Benjamin Stora, Histoire de l’Algérie depuis l’indépendance.
En juillet 1962, l'Algérie souffre de lourds handicaps. La guerre a
été meurtrière et longue (près de huit années). Et pendant
plusieurs mois, de janvier à juin 1962, l'OAS (l'Organisation
armée secrète) qui regroupe les partisans de l'Algérie française,
vient de s'adonner à la politique de la terre brûlée L'économie
en a grave ment pâti. Bien avant l'indépendance, s'accumulaient
les signes d'une dégradation sociale. Le chômage est important.
Autour des centres urbains, les bidonvilles se multiplient.
Depuis les années cinquante, nombre de travailleurs algériens
vont eux-mêmes chercher en France l'emploi qui fait défaut.
En fait l'Algérie de 1962 est l'héritière d'une économie
extravertie conçue par rapport à la métropole, et en fonction du
million d'Européens qui y vivent.
…
La guerre détériore davantage encore le système économique.
En particulier la perte de capital humain est considérable : mort
de centaines de milliers d'Algériens, émigration, départ des neuf
dixièmes de la population européenne, c'est-à-dire de la plupart
des chefs d'entreprise, des cadres, des techniciens, des
fonctionnaires, des enseignants, des médecins... En juillet 1962,
les grandes exploitations agricoles sont abandonnées, les usines
sont fermées, et de nombreux établissements publics détruits.
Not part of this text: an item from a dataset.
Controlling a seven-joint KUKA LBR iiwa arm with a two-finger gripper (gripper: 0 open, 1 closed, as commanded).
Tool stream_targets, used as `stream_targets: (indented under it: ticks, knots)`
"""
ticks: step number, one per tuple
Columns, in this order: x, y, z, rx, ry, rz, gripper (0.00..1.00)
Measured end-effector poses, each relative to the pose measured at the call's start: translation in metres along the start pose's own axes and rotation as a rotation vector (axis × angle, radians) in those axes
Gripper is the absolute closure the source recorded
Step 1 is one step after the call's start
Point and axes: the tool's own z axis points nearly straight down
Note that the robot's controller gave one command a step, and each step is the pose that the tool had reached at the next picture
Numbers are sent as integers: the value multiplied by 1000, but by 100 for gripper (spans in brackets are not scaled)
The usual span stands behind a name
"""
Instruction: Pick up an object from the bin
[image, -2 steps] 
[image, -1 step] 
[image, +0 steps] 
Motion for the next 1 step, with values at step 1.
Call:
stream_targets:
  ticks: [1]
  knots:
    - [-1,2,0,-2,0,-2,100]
A
cette époque, dans la société algérienne de culture arabo-
berbère, seulement 10 % d'enfants d'âge scolaire vont à l'école.
C'est dans ce contexte précaire que la nouvelle équipe
dirigeante doit définir une stratégie de développement. Mais
elle se trouve paralysée par des luttes de clans.
Entre les accords d'Évian de mars 1962 et la proclamation de
l'indépendance, les structures de l'État colonial s'effondrent, la
confusion est générale. Les structures locales du FLN ne
parviennent pas à gérer la situation nouvelle. En attendant
l'arrivée du « contre-État », celui de l'armée des frontières, qui
se trouve à l'extérieur de l'Algérie, les pratiques de
régionalisme, de clientélisme s'installent.